Abstract
This research project aimed to develop fluorescent analogues of the oCOm molecules reported by Larsen and co-workers.1 It was proposed that the attachment of phenanthrene-based fluorescent reporter groups to these CO prodrugs would allow their distribution to be monitored in biological experiments and therefore, provide insight into their cellular location and mode of action. This was achieved by the synthesis of various phenanthrene-based CORMs, oCOm-57, -58 and -62.
oCOm-62 was synthesised via a Diels-Alder cycloaddition of bromomaleimide derivative 51 and diene 37. This compound was unable to be purified due to low solubility in water and organic solvents, and therefore oCOm-62 was not investigated further. oCOm-57 and -58 were synthesised in good yields from a CuAAC reaction of alkyne 55, copper(I) catalyst 64 and appropriately functionalised mPEG-750 or TEG chains.
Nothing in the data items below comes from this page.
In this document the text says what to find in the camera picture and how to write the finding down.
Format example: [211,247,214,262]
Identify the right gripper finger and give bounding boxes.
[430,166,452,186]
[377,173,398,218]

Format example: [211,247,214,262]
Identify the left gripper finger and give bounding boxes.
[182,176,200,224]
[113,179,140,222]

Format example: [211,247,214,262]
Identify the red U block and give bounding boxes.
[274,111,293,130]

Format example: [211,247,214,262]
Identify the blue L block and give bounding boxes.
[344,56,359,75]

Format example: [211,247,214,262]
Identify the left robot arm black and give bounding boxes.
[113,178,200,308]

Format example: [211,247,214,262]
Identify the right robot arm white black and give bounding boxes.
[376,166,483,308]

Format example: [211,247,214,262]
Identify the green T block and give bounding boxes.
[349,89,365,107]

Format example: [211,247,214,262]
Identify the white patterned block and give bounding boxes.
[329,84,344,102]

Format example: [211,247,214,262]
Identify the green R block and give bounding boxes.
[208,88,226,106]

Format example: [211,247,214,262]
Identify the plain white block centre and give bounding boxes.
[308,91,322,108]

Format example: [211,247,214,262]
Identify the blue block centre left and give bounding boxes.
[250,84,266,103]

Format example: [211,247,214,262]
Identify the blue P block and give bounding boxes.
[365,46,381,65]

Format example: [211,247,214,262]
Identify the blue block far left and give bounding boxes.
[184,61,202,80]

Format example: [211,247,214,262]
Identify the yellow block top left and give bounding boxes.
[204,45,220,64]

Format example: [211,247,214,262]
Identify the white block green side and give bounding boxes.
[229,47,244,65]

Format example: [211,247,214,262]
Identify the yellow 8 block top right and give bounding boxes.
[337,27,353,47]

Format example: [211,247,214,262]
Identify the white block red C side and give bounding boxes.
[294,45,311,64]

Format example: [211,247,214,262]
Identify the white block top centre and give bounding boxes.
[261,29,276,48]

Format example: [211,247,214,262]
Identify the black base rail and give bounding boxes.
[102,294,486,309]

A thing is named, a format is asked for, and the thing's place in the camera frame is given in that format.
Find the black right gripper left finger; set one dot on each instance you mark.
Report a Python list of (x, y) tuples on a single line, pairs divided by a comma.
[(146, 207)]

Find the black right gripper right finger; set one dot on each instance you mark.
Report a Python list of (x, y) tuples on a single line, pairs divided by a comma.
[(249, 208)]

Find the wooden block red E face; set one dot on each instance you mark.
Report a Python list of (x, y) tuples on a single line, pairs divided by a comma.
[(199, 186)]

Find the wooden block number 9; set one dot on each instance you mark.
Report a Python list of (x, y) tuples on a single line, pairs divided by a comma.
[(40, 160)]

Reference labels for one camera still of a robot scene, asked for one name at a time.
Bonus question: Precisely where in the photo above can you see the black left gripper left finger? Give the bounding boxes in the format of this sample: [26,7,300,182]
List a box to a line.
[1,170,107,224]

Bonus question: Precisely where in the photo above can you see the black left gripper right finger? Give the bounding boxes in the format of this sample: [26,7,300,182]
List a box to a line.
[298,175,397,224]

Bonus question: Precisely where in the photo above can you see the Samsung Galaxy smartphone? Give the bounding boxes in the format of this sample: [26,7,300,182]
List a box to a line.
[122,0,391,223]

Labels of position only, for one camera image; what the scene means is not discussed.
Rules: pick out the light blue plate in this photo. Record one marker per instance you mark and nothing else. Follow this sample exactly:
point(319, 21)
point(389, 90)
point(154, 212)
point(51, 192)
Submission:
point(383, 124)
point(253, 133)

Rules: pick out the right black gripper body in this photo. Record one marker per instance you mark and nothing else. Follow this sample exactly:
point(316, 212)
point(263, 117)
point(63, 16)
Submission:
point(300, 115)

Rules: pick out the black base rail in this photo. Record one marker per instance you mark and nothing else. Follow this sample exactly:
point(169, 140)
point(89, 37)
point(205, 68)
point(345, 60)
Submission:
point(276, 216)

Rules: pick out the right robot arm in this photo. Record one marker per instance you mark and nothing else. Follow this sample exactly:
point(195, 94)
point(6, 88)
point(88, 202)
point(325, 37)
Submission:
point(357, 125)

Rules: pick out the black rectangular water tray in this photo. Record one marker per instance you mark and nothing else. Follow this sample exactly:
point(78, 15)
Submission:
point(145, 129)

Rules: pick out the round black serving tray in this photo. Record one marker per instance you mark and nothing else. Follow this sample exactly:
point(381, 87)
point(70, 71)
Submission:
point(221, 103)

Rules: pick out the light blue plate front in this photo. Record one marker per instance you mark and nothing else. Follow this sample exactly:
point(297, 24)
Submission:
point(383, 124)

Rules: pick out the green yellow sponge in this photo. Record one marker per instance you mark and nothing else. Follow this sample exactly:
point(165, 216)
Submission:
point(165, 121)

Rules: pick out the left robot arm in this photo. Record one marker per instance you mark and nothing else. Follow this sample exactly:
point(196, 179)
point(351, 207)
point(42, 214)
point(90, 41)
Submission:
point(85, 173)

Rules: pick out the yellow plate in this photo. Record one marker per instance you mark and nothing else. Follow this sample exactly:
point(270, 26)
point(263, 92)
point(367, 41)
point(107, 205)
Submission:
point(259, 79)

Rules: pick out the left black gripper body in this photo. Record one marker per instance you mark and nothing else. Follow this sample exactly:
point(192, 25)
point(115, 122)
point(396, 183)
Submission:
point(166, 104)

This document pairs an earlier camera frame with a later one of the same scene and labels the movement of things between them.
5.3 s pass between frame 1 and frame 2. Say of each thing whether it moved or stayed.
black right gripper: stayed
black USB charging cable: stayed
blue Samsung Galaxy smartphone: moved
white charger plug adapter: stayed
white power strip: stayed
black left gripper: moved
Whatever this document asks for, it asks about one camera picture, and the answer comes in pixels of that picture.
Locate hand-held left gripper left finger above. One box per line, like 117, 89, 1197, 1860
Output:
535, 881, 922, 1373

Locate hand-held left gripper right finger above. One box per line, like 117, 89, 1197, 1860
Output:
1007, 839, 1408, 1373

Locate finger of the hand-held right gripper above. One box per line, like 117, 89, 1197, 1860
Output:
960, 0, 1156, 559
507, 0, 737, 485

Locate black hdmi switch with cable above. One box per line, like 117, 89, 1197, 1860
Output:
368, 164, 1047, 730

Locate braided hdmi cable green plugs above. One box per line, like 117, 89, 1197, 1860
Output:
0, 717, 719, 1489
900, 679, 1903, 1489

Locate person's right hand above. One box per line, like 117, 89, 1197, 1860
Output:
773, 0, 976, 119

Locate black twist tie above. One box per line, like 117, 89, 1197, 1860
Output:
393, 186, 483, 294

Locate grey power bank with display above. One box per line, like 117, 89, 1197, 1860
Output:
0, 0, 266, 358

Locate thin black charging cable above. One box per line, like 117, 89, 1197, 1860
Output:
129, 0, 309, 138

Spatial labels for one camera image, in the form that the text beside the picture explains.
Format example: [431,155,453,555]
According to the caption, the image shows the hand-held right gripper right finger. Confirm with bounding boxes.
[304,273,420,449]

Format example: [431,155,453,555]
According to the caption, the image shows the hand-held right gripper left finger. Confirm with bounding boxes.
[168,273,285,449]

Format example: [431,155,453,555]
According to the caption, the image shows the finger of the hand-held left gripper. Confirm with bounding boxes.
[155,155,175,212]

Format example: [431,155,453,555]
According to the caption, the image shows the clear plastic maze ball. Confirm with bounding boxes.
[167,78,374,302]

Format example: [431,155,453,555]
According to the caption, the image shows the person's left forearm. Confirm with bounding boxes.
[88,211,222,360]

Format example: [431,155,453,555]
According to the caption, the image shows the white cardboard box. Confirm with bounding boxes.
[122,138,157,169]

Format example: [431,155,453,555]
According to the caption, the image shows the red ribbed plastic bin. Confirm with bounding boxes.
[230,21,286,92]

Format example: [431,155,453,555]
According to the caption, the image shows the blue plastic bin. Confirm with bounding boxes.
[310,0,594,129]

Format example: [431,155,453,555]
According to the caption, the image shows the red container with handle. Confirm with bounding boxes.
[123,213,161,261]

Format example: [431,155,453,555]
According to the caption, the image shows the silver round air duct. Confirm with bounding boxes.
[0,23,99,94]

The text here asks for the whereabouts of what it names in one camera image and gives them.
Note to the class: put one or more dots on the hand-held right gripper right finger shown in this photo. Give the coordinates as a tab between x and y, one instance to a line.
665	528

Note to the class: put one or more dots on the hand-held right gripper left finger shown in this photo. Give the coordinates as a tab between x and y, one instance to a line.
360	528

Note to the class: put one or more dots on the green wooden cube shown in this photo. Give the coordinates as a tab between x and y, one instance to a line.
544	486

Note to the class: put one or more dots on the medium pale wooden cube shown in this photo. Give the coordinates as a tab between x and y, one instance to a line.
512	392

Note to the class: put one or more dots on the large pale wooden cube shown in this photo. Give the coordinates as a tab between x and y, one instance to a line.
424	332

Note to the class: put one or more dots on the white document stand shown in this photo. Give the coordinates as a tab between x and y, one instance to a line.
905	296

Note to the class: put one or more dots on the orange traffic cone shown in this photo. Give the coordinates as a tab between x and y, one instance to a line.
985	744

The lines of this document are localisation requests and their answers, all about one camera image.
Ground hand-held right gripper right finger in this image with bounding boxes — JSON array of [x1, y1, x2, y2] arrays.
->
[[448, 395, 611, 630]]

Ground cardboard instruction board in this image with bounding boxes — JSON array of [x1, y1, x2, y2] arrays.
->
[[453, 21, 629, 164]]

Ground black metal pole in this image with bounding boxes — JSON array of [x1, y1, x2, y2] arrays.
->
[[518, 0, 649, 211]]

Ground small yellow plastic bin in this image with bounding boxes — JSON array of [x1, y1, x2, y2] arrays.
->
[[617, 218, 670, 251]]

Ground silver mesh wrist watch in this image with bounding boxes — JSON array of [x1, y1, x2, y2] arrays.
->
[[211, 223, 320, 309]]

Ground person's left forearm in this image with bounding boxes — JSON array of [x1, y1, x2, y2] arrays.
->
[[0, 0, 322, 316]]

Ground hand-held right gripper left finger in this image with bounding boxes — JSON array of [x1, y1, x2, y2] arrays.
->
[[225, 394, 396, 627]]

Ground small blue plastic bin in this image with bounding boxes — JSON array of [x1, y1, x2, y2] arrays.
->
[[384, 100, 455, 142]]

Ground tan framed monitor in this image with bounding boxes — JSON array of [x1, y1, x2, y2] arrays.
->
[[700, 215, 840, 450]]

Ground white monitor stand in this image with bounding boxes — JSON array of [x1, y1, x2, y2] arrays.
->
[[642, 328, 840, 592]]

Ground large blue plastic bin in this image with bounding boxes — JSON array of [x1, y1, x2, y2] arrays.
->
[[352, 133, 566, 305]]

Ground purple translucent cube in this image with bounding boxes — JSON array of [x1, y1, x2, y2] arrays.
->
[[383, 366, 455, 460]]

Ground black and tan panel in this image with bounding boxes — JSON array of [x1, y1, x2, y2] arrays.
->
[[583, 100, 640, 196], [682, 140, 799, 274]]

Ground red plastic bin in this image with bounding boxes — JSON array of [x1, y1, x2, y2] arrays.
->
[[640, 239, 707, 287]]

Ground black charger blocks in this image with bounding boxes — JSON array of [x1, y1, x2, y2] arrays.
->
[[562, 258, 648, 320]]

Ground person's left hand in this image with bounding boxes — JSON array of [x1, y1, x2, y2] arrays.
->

oCOm-57, -58 and -62 were fully characterised and their water solubility profiles were investigated by HPLC analysis. oCOm-58 demonstrated an improved water solubility (≥ 440 mM), in comparison to that of oCOm-57 (14.5 mM), and hence the CO release profile of this compound was investigated by HPLC analysis. Unfortunately, the half-life of oCOm-58 was found to be much longer (225 minutes) than those previously reported for similar oCOm molecules.1, 2 The UV-Vis and fluorescence profiles of oCOm-58 and its spent by-product, BP-oCOm-58, were investigated by spectrophotometry. BP-oCOm-58 demonstrated strong fluorescence at 470 nm when excited with 400 nm light, which was almost 25 times as intense as that of oCOm-58.
oCOm-57 and -58 were sent to our collaborators in the Department of Pharmacology at the University of Otago for biological screening. Confocal microscopy was carried out on AC-16 cardiomyocyte cells treated with either oCOm-57 or -58, MitoTracker and the CO selective probe, COP-1. The spent by-product of oCOm-57, BP-oCOm-57, was observed to be predominantly associated with the cell membrane, while BP-oCOm-58 was detected inside the cellular matrix. This made it apparent that a terminal protonated amine group, such as in oCOm-58, provided the driving force for transportation across cell membranes, hence providing valuable information regarding the mode of action of these oCOm analogues.